**What the task asks:** Output exactly the lines from the first line of the records below through the line containing "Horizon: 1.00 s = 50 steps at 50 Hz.", both included, leaving out any pictures.

[Collected data]
____________________

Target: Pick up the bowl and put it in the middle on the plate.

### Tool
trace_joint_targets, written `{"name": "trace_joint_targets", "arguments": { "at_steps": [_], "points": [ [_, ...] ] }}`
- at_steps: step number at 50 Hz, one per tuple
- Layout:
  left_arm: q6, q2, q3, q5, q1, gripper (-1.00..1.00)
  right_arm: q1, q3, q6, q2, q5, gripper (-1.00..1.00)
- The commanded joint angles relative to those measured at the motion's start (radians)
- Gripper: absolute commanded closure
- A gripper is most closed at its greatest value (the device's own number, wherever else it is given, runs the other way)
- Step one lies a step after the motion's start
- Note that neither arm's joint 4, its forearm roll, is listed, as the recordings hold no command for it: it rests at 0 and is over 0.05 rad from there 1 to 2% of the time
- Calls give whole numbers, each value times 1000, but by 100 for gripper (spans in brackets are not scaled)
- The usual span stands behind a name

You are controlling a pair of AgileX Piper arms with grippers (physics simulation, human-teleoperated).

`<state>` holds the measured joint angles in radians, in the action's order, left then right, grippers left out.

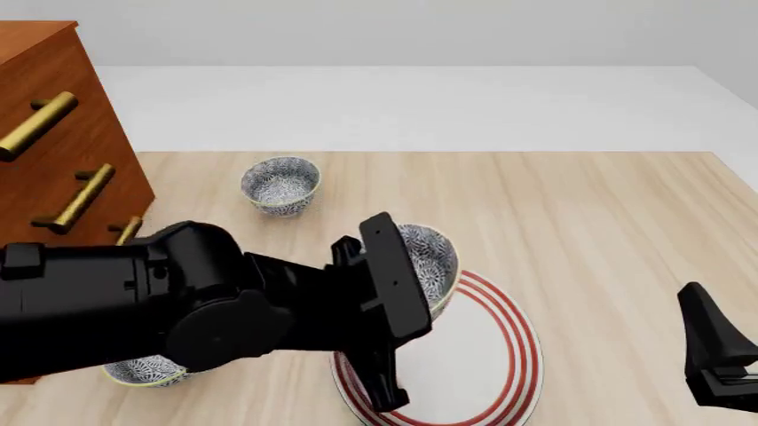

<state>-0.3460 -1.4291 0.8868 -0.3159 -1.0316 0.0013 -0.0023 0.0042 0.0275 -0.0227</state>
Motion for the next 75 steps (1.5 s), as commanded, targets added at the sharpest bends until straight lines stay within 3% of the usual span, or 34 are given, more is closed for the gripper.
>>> {"name": "trace_joint_targets", "arguments": {
  "at_steps": [1, 51, 62, 74, 75],
  "points": [
    [-4, -58, -4, 31, -26, 100, 0, 0, 0, 0, 0, -100],
    [-16, -290, 7, 95, -90, 100, 0, 0, 0, 0, 0, -100],
    [7, -314, 18, 98, -109, 100, 0, 0, 0, 0, 0, -100],
    [-17, -294, 6, 103, -83, 100, 0, 0, 0, 0, 0, -100],
    [-19, -293, 3, 103, -82, -100, 0, 0, 0, 0, 0, -100]
  ]
}}
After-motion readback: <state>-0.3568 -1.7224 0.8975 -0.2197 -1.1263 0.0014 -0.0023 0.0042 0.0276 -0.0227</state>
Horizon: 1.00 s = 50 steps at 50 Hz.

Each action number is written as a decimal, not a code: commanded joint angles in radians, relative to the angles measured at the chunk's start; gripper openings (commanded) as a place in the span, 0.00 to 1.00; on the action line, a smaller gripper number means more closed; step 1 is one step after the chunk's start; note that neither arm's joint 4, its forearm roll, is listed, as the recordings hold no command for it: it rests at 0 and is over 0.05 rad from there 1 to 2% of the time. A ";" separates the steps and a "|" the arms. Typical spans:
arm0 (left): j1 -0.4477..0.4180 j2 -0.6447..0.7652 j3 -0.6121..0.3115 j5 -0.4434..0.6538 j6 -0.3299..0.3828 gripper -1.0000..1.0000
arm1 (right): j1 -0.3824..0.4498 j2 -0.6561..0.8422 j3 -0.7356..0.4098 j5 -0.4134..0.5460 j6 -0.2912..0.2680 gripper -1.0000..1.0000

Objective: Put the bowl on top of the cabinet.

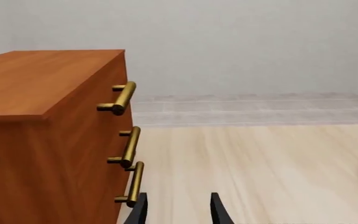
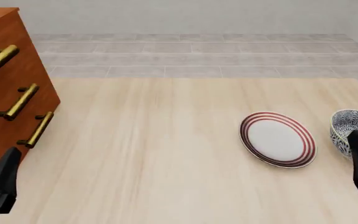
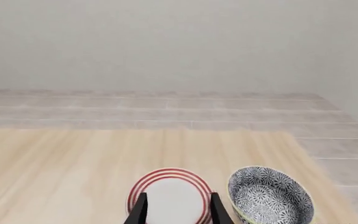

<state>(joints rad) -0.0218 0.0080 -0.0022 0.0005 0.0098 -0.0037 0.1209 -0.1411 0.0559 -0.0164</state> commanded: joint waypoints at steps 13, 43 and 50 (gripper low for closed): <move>-0.013 -0.001 0.001 0.006 0.010 1.00 | -0.111 0.077 -0.302 0.289 -0.077 1.00; -0.017 0.049 0.002 -0.025 0.008 1.00 | -0.263 0.244 -0.524 0.505 -0.087 1.00; -0.023 0.057 0.002 -0.030 0.012 1.00 | -0.284 0.295 -0.545 0.512 -0.068 1.00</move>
<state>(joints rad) -0.0434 0.0457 -0.0006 -0.0163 0.0221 -0.2550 0.3486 -0.6489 0.5434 -0.0919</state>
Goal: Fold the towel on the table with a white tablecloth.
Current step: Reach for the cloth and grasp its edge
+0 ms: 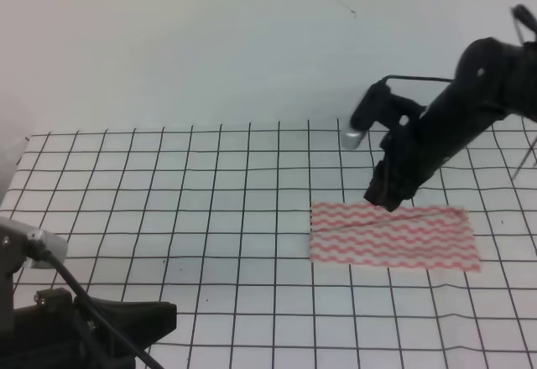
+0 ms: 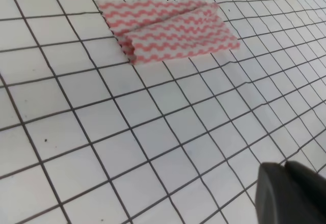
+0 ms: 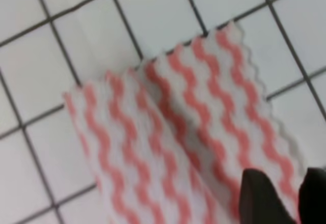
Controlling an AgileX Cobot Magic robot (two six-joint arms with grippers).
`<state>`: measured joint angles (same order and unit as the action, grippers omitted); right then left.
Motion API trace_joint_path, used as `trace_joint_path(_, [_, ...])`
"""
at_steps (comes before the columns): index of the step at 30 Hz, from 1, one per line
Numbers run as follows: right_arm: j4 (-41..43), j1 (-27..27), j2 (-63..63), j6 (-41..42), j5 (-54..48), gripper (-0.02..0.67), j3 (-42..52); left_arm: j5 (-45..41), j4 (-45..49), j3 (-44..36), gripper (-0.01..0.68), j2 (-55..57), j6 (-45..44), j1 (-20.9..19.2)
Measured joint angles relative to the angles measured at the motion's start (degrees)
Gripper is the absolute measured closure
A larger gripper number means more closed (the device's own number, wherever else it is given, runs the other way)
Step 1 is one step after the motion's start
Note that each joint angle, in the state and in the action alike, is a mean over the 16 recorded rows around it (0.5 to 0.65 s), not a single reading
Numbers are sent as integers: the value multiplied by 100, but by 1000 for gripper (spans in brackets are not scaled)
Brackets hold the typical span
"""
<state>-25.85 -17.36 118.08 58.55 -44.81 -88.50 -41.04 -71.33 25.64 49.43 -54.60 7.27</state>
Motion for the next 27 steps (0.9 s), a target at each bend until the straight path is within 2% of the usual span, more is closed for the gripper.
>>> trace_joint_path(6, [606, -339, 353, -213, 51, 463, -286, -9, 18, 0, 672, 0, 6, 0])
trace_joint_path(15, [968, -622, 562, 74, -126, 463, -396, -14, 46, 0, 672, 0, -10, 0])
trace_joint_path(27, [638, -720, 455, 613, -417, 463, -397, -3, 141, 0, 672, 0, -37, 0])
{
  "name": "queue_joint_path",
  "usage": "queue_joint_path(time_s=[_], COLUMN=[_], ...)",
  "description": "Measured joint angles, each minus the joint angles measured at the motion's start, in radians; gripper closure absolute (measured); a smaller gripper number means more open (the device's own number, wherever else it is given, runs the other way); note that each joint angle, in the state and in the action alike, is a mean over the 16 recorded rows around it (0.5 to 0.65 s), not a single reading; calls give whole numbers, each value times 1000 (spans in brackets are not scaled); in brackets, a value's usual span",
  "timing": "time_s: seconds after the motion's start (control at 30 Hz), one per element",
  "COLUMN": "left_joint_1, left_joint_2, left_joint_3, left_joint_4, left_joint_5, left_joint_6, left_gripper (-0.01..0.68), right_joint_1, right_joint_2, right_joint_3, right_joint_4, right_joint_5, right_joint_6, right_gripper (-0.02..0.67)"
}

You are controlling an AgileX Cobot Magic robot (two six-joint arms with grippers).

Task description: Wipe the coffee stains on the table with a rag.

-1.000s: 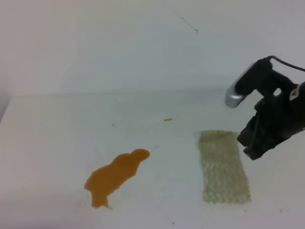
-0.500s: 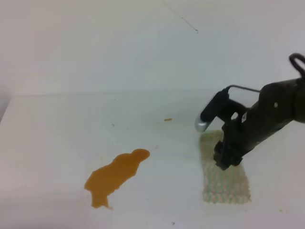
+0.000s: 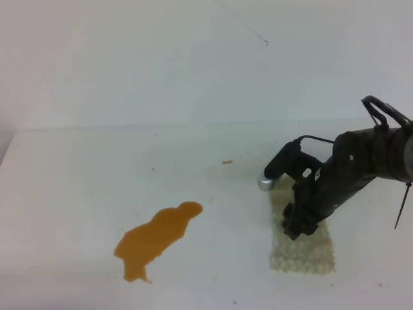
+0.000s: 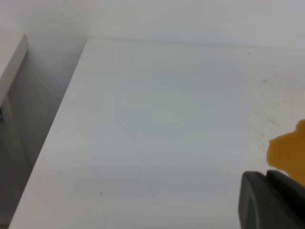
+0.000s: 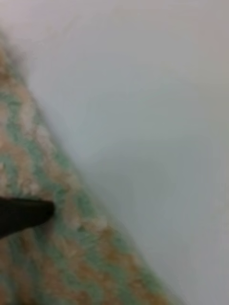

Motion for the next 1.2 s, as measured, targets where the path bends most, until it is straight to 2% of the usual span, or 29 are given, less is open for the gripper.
queue_joint_path(time_s=[0.33, 0.43, 0.83, 1.2], left_joint_1=[0, 0, 0, 0], left_joint_2=[0, 0, 0, 0], left_joint_3=[0, 0, 0, 0], left_joint_4=[0, 0, 0, 0], left_joint_5=[0, 0, 0, 0], left_joint_6=[0, 0, 0, 0], left_gripper=[675, 675, 675, 675], right_joint_1=[0, 1, 39, 103], right_joint_2=[27, 32, 114, 307], right_joint_3=[-62, -103, -356, -580], right_joint_4=[94, 163, 457, 517], right_joint_5=[15, 22, 88, 236], right_joint_6=[-16, -43, -176, -150], right_gripper=[581, 634, 650, 646])
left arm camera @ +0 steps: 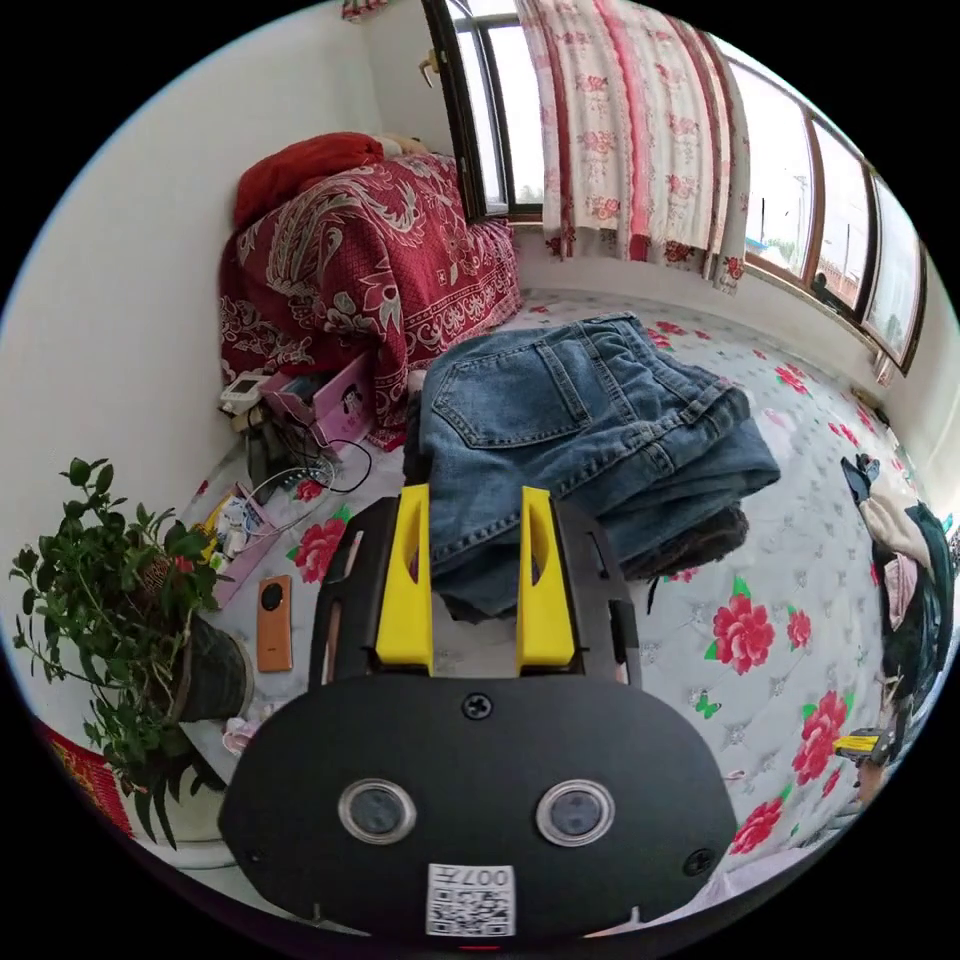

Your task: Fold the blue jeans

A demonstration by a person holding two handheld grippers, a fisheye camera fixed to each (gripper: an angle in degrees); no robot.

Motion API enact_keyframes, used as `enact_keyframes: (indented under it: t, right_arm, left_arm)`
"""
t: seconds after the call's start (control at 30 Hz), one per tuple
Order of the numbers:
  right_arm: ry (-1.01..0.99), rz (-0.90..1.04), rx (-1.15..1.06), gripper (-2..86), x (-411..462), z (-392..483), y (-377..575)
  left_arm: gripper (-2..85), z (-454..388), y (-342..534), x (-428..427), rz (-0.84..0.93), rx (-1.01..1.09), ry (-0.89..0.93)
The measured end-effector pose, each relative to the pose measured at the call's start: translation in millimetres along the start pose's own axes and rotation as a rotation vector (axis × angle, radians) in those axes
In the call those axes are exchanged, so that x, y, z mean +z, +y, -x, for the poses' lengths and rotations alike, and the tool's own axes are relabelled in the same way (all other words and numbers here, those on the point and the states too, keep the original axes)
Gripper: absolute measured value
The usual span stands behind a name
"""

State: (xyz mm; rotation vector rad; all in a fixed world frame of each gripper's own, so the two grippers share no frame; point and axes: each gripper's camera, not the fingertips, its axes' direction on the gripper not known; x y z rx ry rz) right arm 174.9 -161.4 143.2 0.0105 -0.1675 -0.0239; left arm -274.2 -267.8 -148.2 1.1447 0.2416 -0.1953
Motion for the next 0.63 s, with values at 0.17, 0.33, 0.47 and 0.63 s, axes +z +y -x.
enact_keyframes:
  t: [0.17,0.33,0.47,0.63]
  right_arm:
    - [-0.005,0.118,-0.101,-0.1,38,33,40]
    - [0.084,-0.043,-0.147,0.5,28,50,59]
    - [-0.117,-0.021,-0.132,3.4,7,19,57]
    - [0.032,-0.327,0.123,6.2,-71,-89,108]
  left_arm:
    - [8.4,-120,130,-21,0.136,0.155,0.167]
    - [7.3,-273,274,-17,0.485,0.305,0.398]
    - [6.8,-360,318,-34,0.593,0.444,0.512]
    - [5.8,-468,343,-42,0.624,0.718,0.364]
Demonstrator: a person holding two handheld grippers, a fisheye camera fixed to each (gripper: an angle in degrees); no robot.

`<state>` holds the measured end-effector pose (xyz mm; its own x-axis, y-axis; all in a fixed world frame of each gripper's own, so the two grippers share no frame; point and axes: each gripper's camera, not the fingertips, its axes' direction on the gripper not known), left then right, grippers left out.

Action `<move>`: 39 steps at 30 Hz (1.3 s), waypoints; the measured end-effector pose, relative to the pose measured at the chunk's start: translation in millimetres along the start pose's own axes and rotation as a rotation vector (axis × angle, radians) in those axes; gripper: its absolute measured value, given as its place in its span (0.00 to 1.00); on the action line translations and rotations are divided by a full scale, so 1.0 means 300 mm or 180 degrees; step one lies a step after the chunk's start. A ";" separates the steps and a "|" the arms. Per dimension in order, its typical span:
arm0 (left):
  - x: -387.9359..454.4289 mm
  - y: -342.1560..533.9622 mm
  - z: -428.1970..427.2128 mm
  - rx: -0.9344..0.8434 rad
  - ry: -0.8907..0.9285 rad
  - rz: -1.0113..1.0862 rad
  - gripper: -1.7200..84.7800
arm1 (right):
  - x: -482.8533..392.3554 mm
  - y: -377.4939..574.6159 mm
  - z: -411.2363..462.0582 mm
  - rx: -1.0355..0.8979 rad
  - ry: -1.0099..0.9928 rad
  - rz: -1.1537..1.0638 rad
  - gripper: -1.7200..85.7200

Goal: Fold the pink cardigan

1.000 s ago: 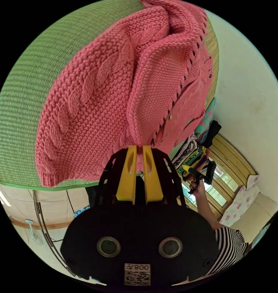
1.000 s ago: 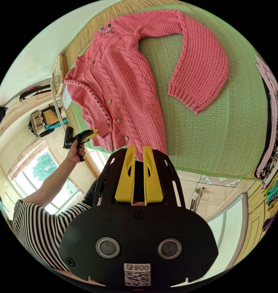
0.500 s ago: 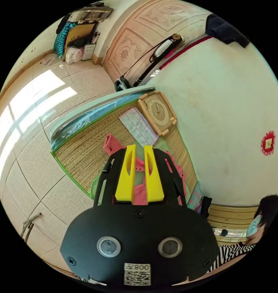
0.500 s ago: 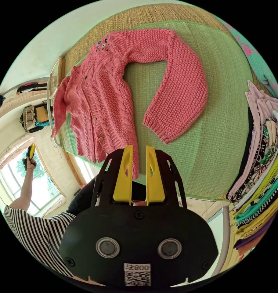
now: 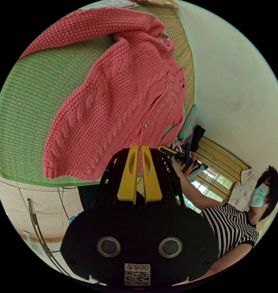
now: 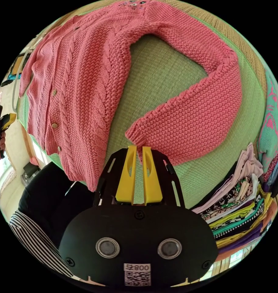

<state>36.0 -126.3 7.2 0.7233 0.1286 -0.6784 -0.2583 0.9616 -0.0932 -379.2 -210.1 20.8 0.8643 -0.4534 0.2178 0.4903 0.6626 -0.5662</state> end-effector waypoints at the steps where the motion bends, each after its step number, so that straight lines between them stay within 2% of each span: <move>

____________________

**Response box:**
Target: Pick up the bowl and put it in the middle on the plate.

### Tool
trace_joint_targets, written `{"name": "trace_joint_targets", "arguments": { "at_steps": [_], "points": [ [_, ...] ] }}`
- at_steps: step number at 50 Hz, one per tuple
- Layout:
  left_arm: q6, q2, q3, q5, q1, gripper (-1.00..1.00)
  right_arm: q1, q3, q6, q2, q5, gripper (-1.00..1.00)
- The commanded joint angles relative to those measured at the motion's start (radians)
- Gripper: absolute commanded closure
- A gripper is most closed at its greatest value (the device's own number, wherever else it is given, runs the other way)
- Step one lies a step after the motion's start
- Note that neither arm's joint 4, its forearm roll, is listed, as the recordings hold no command for it: it rests at 0 and is over 0.05 rad from there 1 to 2% of the time
- Calls give whole numbers, each value times 1000, but by 100 for gripper (spans in brackets are not scaled)
- The usual span stands behind a name

You are controlling a pair of AgileX Piper arms with grippers (physics simulation, human-teleoperated).

`<state>` holds the measured joint angles in radians, in the action's order, left then right, grippers left out.


<state>-0.3460 -1.4291 0.8868 -0.3159 -1.0316 0.0013 -0.0023 0.0042 0.0275 -0.0227</state>
Motion for the next 75 steps (1.5 s), as commanded, targets added at the sharpest bends until straight lines stay within 3% of the usual span, or 34 are given, more is closed for the gripper.
>>> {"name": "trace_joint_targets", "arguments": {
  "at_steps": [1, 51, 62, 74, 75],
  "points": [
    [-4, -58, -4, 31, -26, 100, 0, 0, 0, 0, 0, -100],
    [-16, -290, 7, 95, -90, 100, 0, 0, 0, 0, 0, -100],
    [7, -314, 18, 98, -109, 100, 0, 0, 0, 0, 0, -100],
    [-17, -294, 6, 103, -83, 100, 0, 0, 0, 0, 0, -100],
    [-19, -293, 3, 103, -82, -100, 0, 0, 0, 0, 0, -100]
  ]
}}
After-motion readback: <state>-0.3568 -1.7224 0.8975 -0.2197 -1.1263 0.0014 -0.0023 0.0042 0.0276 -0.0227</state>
Horizon: 1.00 s = 50 steps at 50 Hz.

The exercise requires no further answer.